> The problem
Stop after the line that contains "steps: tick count"; until then, restate each line of the entries word for word from the very first.

> Listed entries
= = = = =

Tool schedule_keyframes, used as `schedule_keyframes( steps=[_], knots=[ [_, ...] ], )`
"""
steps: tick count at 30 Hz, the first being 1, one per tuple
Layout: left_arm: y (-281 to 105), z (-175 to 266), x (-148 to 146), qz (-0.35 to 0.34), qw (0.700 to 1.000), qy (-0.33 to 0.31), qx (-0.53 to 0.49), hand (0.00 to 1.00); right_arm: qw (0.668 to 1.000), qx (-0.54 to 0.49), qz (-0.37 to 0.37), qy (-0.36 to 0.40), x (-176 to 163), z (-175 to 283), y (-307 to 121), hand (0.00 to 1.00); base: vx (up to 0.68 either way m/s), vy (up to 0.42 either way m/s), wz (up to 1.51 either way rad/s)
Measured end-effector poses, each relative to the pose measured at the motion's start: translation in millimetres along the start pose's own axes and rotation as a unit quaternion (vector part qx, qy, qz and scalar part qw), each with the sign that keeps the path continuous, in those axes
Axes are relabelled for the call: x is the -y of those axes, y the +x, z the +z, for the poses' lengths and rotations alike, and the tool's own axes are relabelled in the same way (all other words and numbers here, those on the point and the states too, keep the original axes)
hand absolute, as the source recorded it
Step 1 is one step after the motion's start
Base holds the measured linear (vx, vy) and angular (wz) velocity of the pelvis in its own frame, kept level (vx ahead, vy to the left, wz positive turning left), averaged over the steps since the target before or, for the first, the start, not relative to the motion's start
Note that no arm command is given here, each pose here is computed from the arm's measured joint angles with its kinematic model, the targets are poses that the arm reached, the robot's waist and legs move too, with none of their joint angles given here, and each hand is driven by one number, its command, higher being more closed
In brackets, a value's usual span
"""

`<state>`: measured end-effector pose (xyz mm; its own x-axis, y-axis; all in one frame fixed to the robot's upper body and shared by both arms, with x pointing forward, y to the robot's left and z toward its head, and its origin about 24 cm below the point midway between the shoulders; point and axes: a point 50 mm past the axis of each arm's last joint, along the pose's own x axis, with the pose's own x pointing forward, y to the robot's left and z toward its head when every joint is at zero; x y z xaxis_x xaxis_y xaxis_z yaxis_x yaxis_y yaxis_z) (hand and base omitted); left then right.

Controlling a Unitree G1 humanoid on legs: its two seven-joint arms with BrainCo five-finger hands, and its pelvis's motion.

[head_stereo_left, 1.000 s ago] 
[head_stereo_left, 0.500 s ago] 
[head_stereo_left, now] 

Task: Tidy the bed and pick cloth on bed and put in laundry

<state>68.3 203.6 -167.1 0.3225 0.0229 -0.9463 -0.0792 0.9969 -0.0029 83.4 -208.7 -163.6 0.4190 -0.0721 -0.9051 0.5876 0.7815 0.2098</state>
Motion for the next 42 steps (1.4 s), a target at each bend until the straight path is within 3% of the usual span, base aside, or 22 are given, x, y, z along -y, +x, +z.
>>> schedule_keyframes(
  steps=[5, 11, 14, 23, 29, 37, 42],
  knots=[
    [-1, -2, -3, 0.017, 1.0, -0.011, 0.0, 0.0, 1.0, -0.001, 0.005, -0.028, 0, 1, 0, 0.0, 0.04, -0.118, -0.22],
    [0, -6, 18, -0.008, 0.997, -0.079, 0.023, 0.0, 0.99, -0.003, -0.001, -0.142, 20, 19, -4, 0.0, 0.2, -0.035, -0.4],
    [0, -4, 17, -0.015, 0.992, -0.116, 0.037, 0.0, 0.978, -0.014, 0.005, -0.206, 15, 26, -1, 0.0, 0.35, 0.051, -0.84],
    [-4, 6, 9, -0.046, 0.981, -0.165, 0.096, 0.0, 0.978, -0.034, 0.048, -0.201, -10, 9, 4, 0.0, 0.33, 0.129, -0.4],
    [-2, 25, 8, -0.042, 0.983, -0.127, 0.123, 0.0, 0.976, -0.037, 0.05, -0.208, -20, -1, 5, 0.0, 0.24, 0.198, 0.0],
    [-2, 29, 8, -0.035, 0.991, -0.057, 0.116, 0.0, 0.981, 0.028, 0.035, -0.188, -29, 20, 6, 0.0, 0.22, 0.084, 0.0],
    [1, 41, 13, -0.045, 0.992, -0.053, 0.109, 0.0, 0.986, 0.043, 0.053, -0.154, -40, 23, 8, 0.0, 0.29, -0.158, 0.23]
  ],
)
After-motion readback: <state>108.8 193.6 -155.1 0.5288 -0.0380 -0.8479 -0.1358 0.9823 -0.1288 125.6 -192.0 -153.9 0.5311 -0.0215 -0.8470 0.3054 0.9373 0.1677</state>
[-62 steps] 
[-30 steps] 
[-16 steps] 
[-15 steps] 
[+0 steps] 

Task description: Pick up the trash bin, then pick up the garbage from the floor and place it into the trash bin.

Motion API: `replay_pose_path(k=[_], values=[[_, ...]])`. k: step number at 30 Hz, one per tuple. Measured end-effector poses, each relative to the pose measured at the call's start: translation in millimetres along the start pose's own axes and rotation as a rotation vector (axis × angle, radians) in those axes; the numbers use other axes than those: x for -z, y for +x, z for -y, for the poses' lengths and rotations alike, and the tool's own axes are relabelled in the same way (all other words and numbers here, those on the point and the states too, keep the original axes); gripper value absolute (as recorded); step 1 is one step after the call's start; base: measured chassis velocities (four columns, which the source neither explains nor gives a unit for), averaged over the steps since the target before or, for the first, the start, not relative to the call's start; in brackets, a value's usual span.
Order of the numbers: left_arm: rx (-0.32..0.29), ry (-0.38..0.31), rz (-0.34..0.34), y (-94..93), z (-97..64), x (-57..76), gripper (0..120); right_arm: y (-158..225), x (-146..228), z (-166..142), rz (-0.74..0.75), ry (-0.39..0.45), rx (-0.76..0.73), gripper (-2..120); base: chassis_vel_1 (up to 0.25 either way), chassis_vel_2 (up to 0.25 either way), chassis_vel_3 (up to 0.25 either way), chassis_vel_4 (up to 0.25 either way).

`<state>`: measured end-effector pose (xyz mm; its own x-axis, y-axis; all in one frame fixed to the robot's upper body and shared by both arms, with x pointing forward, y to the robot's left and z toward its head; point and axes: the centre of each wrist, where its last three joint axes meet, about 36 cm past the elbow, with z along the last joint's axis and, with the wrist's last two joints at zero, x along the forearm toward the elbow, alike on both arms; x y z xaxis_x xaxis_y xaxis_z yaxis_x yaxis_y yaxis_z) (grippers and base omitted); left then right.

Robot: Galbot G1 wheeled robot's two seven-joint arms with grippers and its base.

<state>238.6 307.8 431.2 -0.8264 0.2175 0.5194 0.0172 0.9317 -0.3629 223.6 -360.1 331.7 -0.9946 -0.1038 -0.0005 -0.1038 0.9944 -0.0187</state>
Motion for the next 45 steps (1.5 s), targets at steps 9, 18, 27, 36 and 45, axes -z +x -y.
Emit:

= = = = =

> Solution to the problem
Tool schedule_keyframes, used as `schedule_keyframes( steps=[_], knots=[ [_, ...] ], )`
"""
steps: tick count at 30 Hz, the first being 1, one per tuple

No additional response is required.